Dirk, Johan, Matti and others

Just an update on the OAI-Harvester. Here is a rewritten harvester that
should work well on archives of any size. Parameters needs to be adjusted
for the actual request (like dates and the like, this one uses sets), but
the logic with higher order functions (hof  namespace i BaseX) works as it
should.
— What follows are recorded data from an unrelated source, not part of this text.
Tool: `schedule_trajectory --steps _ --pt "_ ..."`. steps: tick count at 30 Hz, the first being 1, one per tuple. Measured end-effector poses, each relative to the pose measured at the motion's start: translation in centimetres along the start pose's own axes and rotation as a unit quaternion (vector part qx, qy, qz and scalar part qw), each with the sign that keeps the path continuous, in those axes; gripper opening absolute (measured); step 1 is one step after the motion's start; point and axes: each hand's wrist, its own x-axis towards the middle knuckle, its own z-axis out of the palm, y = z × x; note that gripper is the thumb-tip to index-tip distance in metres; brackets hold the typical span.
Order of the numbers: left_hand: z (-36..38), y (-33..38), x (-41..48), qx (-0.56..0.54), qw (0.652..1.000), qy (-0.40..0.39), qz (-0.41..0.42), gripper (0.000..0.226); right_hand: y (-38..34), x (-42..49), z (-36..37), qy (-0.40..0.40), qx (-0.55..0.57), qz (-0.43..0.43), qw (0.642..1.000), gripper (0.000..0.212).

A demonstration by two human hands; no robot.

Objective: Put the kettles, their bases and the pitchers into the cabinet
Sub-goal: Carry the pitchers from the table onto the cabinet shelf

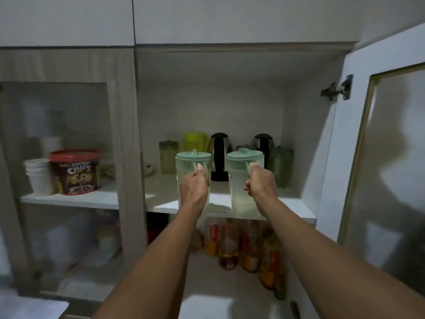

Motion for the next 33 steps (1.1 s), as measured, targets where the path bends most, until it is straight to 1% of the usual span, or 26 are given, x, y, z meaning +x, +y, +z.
schedule_trajectory --steps 3,7,10,12,14,15,16,18,20,23,25,27,30,33 --pt "0.2 -1.9 2.6 0.022 1.000 0.009 0.006 0.060 2.0 2.3 2.9 -0.026 0.016 0.011 0.999 0.047" --pt "-0.6 -4.8 6.9 0.023 0.999 0.028 -0.022 0.060 4.0 5.0 8.2 -0.062 0.023 0.016 0.998 0.049" --pt "-1.3 -6.2 10.6 0.025 0.998 0.044 -0.030 0.045 4.7 7.2 12.7 -0.075 0.032 0.017 0.997 0.047" --pt "-1.6 -6.9 13.7 0.029 0.998 0.050 -0.034 0.043 5.0 8.8 16.1 -0.083 0.033 0.010 0.996 0.045" --pt "-1.8 -8.1 17.1 0.023 0.998 0.057 -0.035 0.044 5.9 11.1 19.7 -0.077 0.026 -0.007 0.997 0.054" --pt "-1.9 -8.7 18.5 0.021 0.997 0.064 -0.038 0.043 6.7 12.5 21.4 -0.072 0.024 -0.008 0.997 0.061" --pt "-1.8 -9.2 20.2 0.017 0.996 0.073 -0.044 0.041 7.3 13.9 23.1 -0.069 0.018 -0.003 0.997 0.063" --pt "-1.5 -10.2 23.6 0.010 0.994 0.090 -0.059 0.037 6.8 15.5 25.4 -0.065 0.015 0.018 0.998 0.056" --pt "-1.1 -10.9 26.5 0.000 0.991 0.121 -0.058 0.042 6.8 17.5 27.6 -0.078 0.017 0.033 0.996 0.054" --pt "-0.8 -11.8 30.4 0.011 0.990 0.141 -0.014 0.047 7.2 20.5 31.4 -0.076 0.019 0.024 0.997 0.048" --pt "-0.7 -12.4 32.5 0.029 0.988 0.152 0.001 0.046 7.6 22.1 33.2 -0.072 0.020 0.027 0.997 0.046" --pt "-0.4 -12.9 34.6 0.032 0.987 0.160 0.002 0.046 7.7 23.6 34.4 -0.070 0.020 0.026 0.997 0.053" --pt "0.4 -13.6 37.3 0.027 0.986 0.167 -0.012 0.047 7.7 25.1 35.7 -0.068 0.036 0.040 0.996 0.054" --pt "1.1 -13.7 39.2 0.071 0.983 0.163 -0.036 0.044 8.1 26.5 37.1 -0.078 0.020 0.030 0.996 0.050"
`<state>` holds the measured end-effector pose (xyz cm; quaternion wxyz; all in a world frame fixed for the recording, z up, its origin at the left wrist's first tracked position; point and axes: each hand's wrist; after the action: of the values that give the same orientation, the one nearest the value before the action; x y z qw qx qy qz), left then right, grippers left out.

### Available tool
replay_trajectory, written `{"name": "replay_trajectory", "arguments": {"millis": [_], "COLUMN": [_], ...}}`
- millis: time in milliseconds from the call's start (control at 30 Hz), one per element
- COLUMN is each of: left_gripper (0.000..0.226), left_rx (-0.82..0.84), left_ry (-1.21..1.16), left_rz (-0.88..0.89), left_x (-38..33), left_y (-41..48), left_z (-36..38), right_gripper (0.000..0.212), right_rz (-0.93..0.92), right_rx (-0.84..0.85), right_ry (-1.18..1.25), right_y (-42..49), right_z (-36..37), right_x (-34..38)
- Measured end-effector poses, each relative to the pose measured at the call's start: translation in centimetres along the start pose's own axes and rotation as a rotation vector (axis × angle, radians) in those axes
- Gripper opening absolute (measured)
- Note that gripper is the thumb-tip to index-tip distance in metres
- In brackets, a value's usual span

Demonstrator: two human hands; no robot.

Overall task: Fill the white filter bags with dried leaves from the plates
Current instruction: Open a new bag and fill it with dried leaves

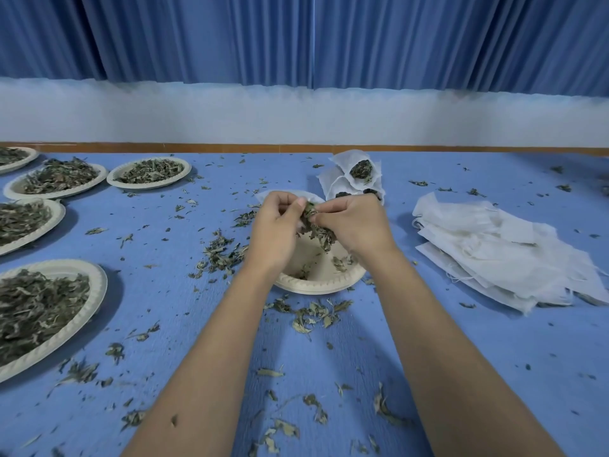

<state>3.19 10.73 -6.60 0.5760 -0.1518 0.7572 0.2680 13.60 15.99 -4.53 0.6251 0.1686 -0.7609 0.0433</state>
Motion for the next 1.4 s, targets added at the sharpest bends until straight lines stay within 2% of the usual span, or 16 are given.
{"name": "replay_trajectory", "arguments": {"millis": [167, 300, 500, 633, 700, 800, 933, 1000, 1100, 1300, 1400], "left_gripper": [0.015, 0.011, 0.042, 0.035, 0.031, 0.028, 0.027, 0.026, 0.027, 0.029, 0.032], "left_rx": [0.141, 0.139, 0.236, 0.135, 0.089, 0.033, -0.027, -0.042, -0.043, -0.006, -0.091], "left_ry": [0.0, 0.077, 0.172, 0.129, 0.117, 0.087, 0.102, 0.082, 0.058, 0.046, 0.075], "left_rz": [0.027, 0.065, 0.09, 0.132, 0.128, 0.089, 0.077, 0.077, 0.063, 0.068, 0.046], "left_x": [0.1, 0.2, 0.5, 0.7, 0.7, 1.0, 1.2, 1.0, 0.8, 0.1, 0.1], "left_y": [-0.2, -0.5, -0.7, -0.4, -0.4, -0.2, 0.1, 0.1, 0.1, -0.3, 0.0], "left_z": [0.2, 0.4, 0.8, 0.4, 0.3, -0.1, -0.3, -0.4, -0.7, -1.0, -0.9], "right_gripper": [0.008, 0.015, 0.014, 0.011, 0.018, 0.013, 0.018, 0.019, 0.004, 0.008, 0.008], "right_rz": [0.002, 0.091, 0.155, 0.08, 0.054, 0.152, 0.288, 0.252, 0.104, -0.083, -0.148], "right_rx": [-0.079, -0.146, -0.178, -0.128, -0.09, 0.021, 0.093, 0.062, -0.041, 0.005, 0.0], "right_ry": [-0.01, 0.169, 0.178, 0.115, 0.069, 0.158, 0.289, 0.338, 0.163, -0.07, -0.17], "right_y": [0.0, 0.3, 0.3, 0.0, -0.2, -0.4, -0.4, -0.4, -0.4, -0.7, -0.7], "right_z": [0.0, 0.0, 0.1, 0.6, 0.6, 0.5, -0.2, -0.4, -0.3, 0.2, 0.4], "right_x": [-0.8, -0.7, -1.0, -0.6, -0.3, 0.5, 1.7, 1.5, 0.4, -0.1, 0.0]}}
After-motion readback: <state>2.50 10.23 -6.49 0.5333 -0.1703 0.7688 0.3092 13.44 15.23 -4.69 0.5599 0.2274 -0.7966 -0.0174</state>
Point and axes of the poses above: each hand's wrist, its own y-axis towards the middle knuckle, its own z-axis out of the palm, x = y × z, and after that the axes turned 7 degrees about y, right-handed
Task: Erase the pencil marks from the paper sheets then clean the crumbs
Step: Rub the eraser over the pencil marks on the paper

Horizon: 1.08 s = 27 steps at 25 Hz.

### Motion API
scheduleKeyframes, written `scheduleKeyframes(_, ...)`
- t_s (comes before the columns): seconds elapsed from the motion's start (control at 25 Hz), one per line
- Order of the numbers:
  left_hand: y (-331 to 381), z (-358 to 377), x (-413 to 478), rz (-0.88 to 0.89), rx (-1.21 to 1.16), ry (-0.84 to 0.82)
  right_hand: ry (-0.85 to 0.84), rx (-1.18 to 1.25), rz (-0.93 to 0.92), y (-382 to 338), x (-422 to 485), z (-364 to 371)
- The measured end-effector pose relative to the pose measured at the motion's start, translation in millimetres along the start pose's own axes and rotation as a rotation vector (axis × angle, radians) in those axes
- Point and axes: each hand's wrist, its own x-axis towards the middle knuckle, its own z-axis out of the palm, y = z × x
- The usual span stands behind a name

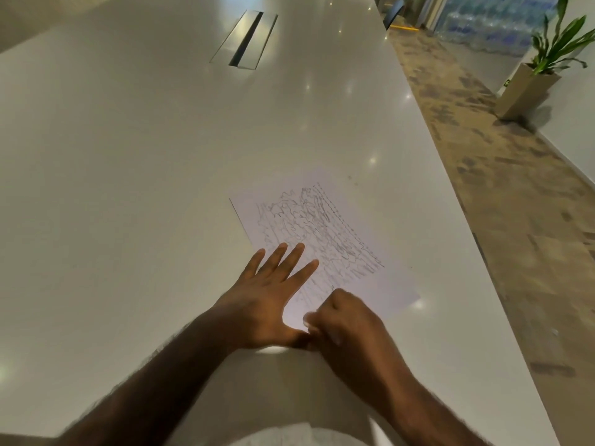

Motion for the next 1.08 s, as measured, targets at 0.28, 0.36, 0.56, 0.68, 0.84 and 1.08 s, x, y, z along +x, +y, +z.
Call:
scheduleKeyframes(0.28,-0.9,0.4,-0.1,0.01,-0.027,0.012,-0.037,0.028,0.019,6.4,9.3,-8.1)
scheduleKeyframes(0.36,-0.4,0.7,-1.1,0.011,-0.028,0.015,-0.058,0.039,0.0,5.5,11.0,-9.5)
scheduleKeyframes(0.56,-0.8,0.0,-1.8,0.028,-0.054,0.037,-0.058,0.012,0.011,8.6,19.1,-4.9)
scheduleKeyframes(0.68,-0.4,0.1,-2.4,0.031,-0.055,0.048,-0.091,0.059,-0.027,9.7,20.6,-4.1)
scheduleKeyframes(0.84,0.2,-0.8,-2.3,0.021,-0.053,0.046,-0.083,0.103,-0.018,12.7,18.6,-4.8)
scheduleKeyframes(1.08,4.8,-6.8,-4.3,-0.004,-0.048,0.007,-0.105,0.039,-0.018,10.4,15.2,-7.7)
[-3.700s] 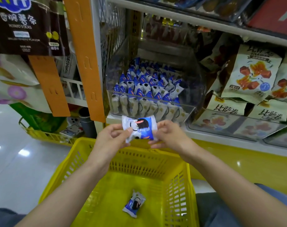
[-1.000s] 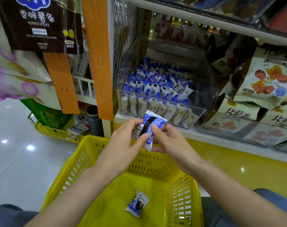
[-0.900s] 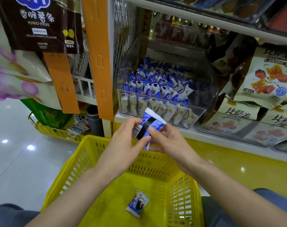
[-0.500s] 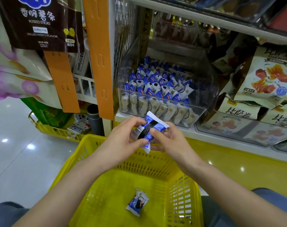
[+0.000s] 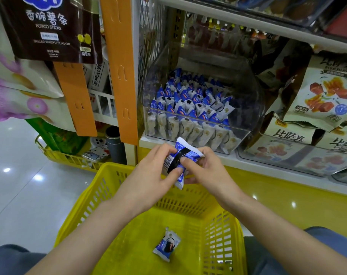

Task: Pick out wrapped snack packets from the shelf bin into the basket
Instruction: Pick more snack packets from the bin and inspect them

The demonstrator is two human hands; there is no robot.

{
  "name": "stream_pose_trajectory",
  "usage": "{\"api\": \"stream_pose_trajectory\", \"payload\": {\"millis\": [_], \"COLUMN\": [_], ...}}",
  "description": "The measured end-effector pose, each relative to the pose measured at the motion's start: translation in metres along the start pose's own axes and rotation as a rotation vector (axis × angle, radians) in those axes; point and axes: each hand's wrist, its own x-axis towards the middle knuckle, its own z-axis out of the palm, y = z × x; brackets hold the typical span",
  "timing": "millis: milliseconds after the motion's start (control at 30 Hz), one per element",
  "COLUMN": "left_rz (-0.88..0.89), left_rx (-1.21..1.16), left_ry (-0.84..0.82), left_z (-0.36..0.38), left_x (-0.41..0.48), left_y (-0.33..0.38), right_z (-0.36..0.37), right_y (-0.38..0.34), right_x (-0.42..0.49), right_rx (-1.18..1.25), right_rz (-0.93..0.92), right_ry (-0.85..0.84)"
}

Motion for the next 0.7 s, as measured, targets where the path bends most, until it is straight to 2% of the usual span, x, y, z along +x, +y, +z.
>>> {"api": "stream_pose_trajectory", "payload": {"millis": [133,267,500,633,700], "left_rz": [0.0,0.026,-0.041,-0.012,0.006], "left_rx": [0.027,0.156,0.263,0.528,0.582], "left_ry": [0.001,0.004,-0.009,0.036,0.04], "left_z": [-0.003,-0.006,-0.004,-0.001,-0.001], "left_x": [-0.001,-0.002,0.0,0.0,0.001], "left_y": [0.002,0.006,0.006,0.001,-0.001], "right_z": [0.0,0.001,0.004,0.004,0.005], "right_y": [0.001,0.003,0.008,0.014,0.016], "right_x": [-0.001,-0.001,-0.001,-0.003,-0.004], "right_rx": [-0.028,-0.042,-0.232,-0.396,-0.457], "right_rz": [-0.044,-0.093,-0.181,-0.279,-0.306], "right_ry": [-0.009,-0.024,-0.005,-0.027,-0.043]}}
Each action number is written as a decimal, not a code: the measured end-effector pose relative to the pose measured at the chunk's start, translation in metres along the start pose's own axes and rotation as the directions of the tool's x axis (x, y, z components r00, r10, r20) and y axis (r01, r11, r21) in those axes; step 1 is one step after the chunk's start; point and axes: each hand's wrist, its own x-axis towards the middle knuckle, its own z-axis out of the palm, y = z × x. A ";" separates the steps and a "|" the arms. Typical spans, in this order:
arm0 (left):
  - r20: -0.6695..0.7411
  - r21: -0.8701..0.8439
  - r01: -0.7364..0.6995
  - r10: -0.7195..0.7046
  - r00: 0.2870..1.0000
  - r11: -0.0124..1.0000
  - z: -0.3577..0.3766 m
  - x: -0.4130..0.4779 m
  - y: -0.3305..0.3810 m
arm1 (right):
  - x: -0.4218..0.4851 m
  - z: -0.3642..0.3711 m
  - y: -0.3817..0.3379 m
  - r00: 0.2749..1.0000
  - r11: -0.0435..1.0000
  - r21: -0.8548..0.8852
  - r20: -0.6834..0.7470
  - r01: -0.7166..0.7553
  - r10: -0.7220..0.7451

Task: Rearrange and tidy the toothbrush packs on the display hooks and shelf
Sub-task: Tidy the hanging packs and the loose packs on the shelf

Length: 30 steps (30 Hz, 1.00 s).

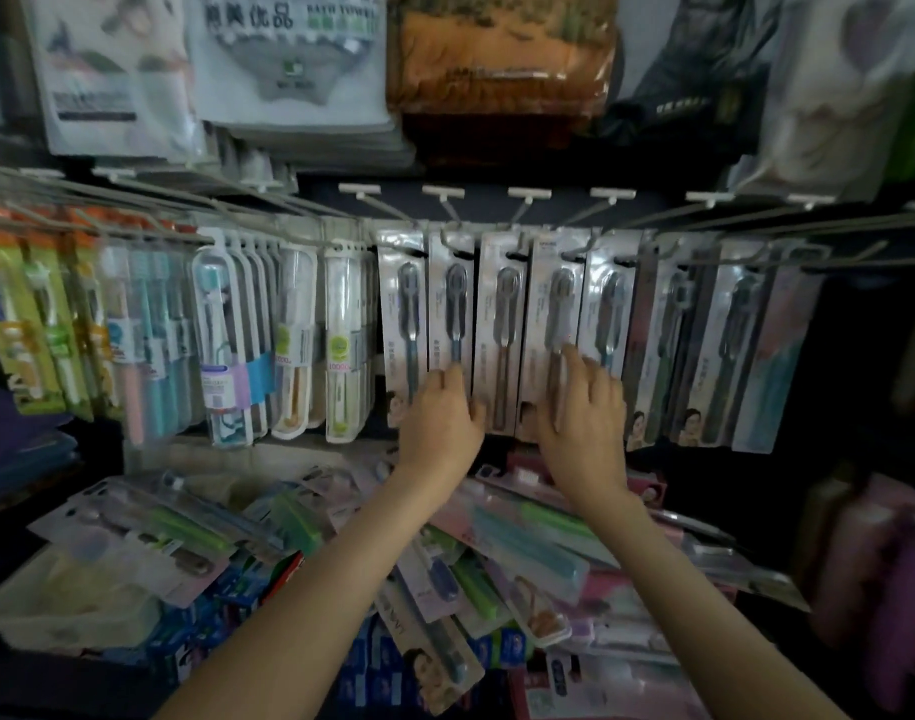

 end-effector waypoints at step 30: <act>0.003 -0.223 0.166 -0.170 0.985 0.961 0.004 0.040 0.020 | 0.040 0.000 0.027 0.965 0.904 0.367 0.219 -0.218 0.144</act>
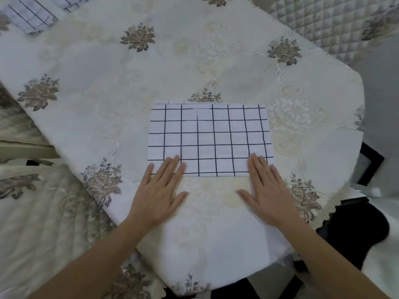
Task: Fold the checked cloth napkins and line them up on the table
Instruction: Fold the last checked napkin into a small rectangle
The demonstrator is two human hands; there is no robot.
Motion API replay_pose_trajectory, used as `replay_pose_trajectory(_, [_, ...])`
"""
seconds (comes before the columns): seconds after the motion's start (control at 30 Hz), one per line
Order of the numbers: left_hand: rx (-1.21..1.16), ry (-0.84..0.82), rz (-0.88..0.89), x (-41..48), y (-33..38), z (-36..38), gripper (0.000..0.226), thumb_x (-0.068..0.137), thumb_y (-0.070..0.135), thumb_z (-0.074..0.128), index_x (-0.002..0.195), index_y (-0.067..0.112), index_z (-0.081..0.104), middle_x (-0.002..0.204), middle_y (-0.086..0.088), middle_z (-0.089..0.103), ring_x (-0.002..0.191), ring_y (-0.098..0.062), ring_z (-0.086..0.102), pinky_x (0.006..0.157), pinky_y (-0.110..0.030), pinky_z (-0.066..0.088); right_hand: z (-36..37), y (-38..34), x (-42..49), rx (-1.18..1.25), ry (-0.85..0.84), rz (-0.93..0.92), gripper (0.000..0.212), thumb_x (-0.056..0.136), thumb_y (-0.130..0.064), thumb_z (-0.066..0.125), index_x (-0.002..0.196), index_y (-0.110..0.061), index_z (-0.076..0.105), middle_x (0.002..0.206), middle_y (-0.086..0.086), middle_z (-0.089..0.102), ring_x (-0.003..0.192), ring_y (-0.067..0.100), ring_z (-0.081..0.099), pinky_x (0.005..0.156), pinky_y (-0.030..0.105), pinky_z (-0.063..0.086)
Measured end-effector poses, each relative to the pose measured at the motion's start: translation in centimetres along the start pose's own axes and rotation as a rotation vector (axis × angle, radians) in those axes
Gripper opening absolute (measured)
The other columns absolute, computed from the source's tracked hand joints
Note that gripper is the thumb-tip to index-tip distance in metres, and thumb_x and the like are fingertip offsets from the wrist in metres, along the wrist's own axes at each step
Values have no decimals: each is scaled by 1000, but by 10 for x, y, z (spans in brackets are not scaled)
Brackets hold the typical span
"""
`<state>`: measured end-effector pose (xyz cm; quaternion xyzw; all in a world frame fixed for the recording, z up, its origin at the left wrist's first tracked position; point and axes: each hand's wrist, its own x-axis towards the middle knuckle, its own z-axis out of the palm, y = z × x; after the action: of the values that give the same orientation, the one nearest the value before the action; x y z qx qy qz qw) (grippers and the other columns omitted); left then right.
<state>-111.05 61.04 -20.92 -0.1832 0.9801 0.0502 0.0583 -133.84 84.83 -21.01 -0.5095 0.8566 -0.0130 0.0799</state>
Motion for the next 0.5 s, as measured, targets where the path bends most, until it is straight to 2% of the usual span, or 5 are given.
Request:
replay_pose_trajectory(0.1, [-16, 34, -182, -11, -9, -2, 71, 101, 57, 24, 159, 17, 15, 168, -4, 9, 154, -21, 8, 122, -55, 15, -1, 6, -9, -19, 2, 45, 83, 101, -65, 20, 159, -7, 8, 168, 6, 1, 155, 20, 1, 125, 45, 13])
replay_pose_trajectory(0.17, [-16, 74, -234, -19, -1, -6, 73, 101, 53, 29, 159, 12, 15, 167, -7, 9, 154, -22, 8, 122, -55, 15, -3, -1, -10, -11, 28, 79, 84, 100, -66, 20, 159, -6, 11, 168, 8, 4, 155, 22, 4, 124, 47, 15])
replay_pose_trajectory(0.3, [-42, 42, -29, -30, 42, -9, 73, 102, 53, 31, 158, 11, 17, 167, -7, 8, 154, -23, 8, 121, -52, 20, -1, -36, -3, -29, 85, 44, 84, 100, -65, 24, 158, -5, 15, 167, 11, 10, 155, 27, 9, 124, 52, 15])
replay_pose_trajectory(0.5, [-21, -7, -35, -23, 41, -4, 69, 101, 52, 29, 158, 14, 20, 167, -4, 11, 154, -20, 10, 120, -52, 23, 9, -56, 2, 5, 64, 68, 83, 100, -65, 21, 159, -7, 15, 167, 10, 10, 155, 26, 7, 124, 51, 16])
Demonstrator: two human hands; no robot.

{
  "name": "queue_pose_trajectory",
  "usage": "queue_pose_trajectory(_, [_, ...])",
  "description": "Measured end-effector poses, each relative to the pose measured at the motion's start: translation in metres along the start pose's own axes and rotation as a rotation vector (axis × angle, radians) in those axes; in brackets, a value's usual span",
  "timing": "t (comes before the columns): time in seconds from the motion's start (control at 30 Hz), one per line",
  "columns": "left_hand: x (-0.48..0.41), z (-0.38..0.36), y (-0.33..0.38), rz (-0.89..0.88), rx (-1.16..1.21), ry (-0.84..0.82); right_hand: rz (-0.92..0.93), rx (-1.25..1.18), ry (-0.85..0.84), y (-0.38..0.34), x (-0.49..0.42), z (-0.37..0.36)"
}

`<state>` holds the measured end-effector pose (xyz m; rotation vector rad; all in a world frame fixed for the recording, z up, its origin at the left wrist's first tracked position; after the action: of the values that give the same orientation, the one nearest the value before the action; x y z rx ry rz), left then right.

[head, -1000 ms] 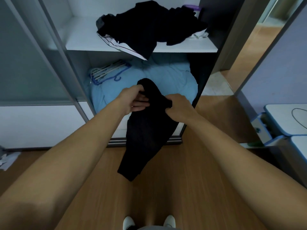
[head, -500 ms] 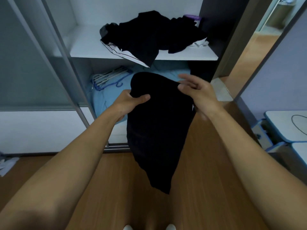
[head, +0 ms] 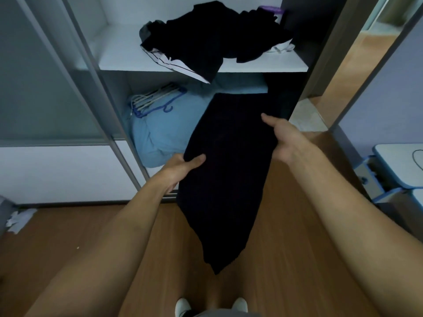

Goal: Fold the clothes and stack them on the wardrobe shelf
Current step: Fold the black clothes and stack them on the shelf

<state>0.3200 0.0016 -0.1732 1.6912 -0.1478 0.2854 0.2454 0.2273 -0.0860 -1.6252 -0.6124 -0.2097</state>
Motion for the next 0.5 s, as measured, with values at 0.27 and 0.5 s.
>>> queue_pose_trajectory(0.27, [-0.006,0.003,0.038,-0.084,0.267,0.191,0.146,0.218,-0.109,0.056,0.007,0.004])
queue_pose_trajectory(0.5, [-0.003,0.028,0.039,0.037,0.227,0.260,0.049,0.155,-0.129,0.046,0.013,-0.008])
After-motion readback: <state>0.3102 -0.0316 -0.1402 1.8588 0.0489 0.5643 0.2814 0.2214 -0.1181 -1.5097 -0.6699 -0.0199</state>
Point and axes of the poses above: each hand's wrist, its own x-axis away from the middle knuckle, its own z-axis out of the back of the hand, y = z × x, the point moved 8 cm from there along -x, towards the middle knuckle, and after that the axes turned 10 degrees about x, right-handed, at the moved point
Instead of adding to database it writes results to a file.
Consequently it does not require much memory.

Best, Lars


declare namespace oai = "http://www.openarchives.org/OAI/2.0/";;

(:***  URL for initial request - add suitable parameters for subquerying -
this one uses set - if sets are not used, just delete references to it:)
declare variable $URL2
:="_OAI-URL_?verb=ListRecords&metadataPrefix=marc21&set=";

(:***  URL for  resumption tokens: fill in a suitable OAI-URL - this URL
need not be changed :)
declare variable $URL := "_OAI-URL_?verb=ListRecords&resumptionToken=";


(: *** basex http :)
declare variable $http-option := <http:request method='get' />;


(:**********************

Function for fetching data using resumption token which writes result to
file

 **********************:)

declare function local:getResumption($file, $token) {

  if (empty($token)) then
    ()
  else
    let $http-request := http:send-request($http-option, $URL || $token)
    let $result := if ($http-request instance of node()) then
        $http-request
      else
        <http-err>{$http-request}</http-err>
    return  (
             file:append($file, $result//oai:metadata),
        $result//oai:resumptionToken/text()
   )

 };


(:************

Define oai set and file for storage

 *************:)

let $file := 'file.xml'
let $oai-set :=  "aset"



(:*************

Get the first batch of data and retrieve the resumptiontoken
If sets are not used, just remove the expression adding $oai-set
This is the place for building up a more complex OAI-query if needed, by
manipulating the variable $URL2 and the joining of parameters.

***************:)

let $first := http:send-request($http-option, $URL2 || $oai-set)
let $init := $first//oai:resumptionToken/text()


(:**************

write data to disk and call hof:until(), quitting on empty resumption token

****************:)

return (
  file:write-text($file, "<root>"),  (: insert start tag of root element :)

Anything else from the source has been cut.